By Anna Hazard
Getting into, out of, and maneuvering inside the shower or tub is one of the most common causes for falls, accidents, and injuries suffered while in the bathroom. This is particularly dangerous for seniors (who often may have balancing issues as well as greater liability for injury due to more fragile bones & lack of musculature) as well as those who have other mobility issues.
The Center for Disease Control and Prevention cites that around 1/3rd of all senior injuries happen within the shower or bath. Thus remodeling the bathing area (whether for a shower or bath tub) should be one of the highest priorities when it comes to making a home more accessible, safer, and aging in place friendly.

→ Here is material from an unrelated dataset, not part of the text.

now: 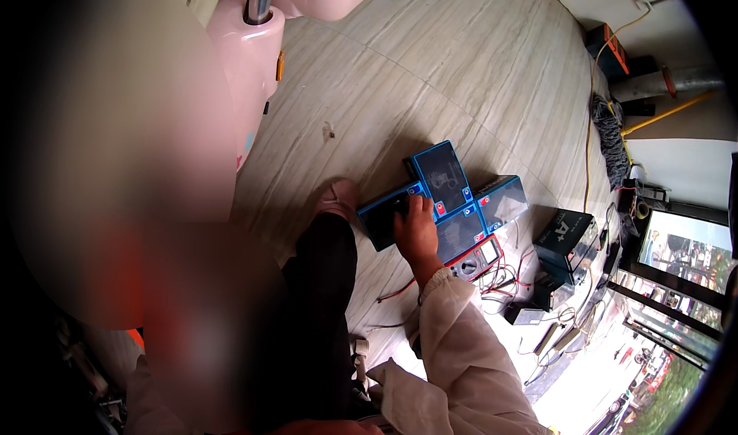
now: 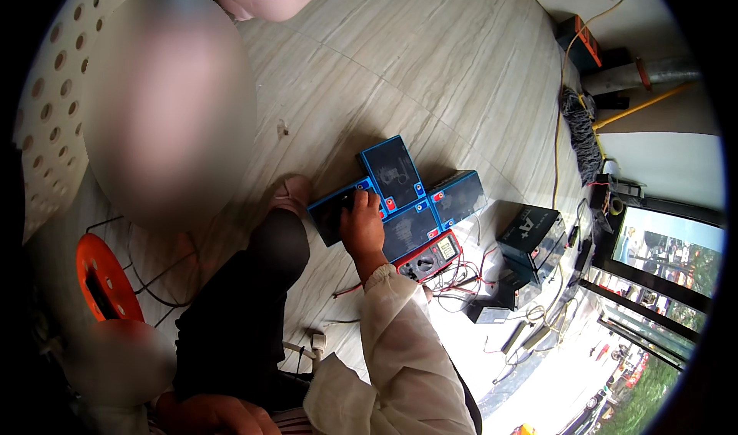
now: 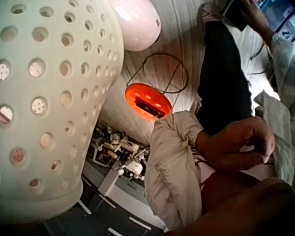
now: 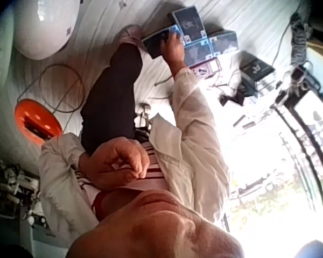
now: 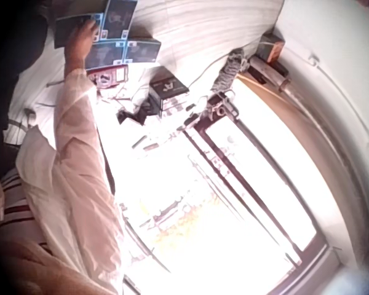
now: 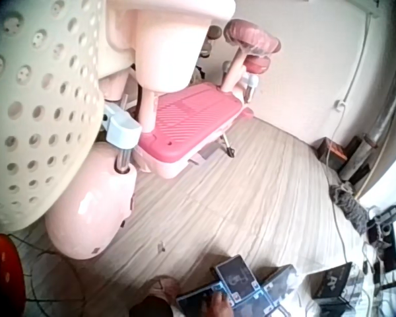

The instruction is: The person sits on the floor and uses a screwdriver to adjust terminals on several blue batteries connected to a multimeter. The person repeatedly tightens or loosens screws on the battery terminals while monitoring the multimeter display.

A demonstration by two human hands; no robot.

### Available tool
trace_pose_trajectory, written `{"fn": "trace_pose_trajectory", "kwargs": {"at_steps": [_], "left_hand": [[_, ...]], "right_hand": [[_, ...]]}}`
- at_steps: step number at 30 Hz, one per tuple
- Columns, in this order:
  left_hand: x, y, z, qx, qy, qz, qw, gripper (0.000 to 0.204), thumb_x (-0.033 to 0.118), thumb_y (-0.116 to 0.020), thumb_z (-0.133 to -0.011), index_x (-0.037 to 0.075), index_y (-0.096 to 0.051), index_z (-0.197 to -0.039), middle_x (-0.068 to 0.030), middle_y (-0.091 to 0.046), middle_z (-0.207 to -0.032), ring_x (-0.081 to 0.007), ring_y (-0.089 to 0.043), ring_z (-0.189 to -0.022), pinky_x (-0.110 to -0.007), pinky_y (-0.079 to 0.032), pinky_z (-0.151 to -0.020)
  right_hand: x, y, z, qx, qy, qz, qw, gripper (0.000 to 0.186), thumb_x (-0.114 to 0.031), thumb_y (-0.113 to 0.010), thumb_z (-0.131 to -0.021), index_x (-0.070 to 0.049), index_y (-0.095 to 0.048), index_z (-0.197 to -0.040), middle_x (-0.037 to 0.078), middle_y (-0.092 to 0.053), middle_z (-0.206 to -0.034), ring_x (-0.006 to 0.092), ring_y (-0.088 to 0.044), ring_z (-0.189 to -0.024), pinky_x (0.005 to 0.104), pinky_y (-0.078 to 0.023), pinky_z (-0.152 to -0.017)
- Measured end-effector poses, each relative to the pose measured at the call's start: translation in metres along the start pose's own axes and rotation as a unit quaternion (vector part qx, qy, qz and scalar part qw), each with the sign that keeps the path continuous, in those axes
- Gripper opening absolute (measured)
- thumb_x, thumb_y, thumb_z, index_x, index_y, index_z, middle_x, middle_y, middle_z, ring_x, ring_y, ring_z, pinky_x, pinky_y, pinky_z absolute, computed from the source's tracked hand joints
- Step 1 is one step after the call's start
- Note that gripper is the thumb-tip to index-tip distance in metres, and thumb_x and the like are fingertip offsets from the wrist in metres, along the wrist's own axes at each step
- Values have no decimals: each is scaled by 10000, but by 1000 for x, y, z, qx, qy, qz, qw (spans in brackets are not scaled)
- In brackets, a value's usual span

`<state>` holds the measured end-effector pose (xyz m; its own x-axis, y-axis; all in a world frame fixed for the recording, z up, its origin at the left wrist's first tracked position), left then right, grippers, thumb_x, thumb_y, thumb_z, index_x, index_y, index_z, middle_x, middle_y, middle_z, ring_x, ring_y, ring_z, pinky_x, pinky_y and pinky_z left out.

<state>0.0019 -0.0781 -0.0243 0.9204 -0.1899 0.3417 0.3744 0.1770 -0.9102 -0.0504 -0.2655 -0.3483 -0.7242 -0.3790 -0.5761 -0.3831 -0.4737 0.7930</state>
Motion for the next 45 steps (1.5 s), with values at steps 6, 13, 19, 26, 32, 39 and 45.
{"fn": "trace_pose_trajectory", "kwargs": {"at_steps": [6, 13, 19, 26, 32, 39, 45], "left_hand": [[3, -1, -2, -4, -11, -21, 1000, 186, 30, -579, -911, 39, -473, -1064, -112, -530, -942, -141, -530, -751, -252, -446, -689], [4, 0, -1, 3, -13, -9, 1000, 175, 19, -571, -912, 41, -475, -1056, -108, -525, -924, -132, -522, -732, -238, -438, -661], [6, -1, 0, -7, -18, -19, 1000, 159, 18, -562, -912, 38, -469, -1040, -111, -527, -916, -123, -510, -719, -231, -424, -646], [13, -6, -5, -28, -32, -85, 995, 138, 56, -551, -929, 33, -463, -1032, -127, -534, -921, -88, -466, -660, -216, -404, -616], [8, -5, 0, -3, -19, -28, 999, 126, 73, -533, -947, 39, -451, -1036, -123, -537, -913, -55, -412, -589, -196, -387, -572], [4, -4, 2, 6, -15, -54, 998, 142, 113, -526, -963, 49, -450, -1064, -103, -536, -910, -60, -427, -623, -201, -389, -568], [-7, 7, 4, 41, -54, -48, 997, 360, 205, -402, -995, -44, -454, -1250, -215, -555, -1084, -231, -575, -844, -351, -474, -737]], "right_hand": [[-9, -9, -17, -32, -58, 80, 995, 287, -203, -630, -855, -71, -481, -1062, 184, -518, -1071, 400, -612, -908, 473, -529, -705], [-9, -17, -8, 16, -10, 100, 995, 203, -113, -569, -848, -43, -487, -1020, 189, -512, -1052, 401, -586, -947, 458, -537, -729], [-14, -21, 13, -4, 18, 105, 994, 214, -26, -553, -801, -7, -471, -997, 230, -490, -1030, 444, -555, -923, 484, -508, -770], [-3, -16, 6, -21, -15, 132, 991, 145, -26, -526, -828, -26, -469, -962, 200, -503, -1032, 415, -593, -932, 449, -550, -738], [7, -5, 3, 3, -95, 12, 995, 160, -62, -533, -811, -16, -492, -959, 248, -529, -1056, 452, -598, -861, 510, -514, -754], [75, 26, 10, 29, -217, -215, 952, 168, -95, -663, -732, 5, -596, -850, 119, -642, -780, 248, -641, -690, 341, -515, -667], [-41, 139, 58, -60, -132, -536, 831, 111, 25, -612, -816, -44, -562, -887, 61, -606, -784, 136, -587, -628, 246, -456, -571]]}}
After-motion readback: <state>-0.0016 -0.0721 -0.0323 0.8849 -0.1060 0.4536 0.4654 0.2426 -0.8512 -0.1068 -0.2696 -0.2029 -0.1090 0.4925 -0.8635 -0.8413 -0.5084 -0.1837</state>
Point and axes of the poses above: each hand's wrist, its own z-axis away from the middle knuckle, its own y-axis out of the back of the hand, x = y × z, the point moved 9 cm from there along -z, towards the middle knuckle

Here are a selection of general tips & recommendations applicable for improving safety & accessibility in both shower and bath tub style bathing areas
Bath or Shower Entrance
In general, having the bathing area blocked off by a glass door (either sliding or swing out) instead of a normal shower curtain can provide much needed stability in the area while giving a solid surface for the user to brace themselves against in case they should lose their balance.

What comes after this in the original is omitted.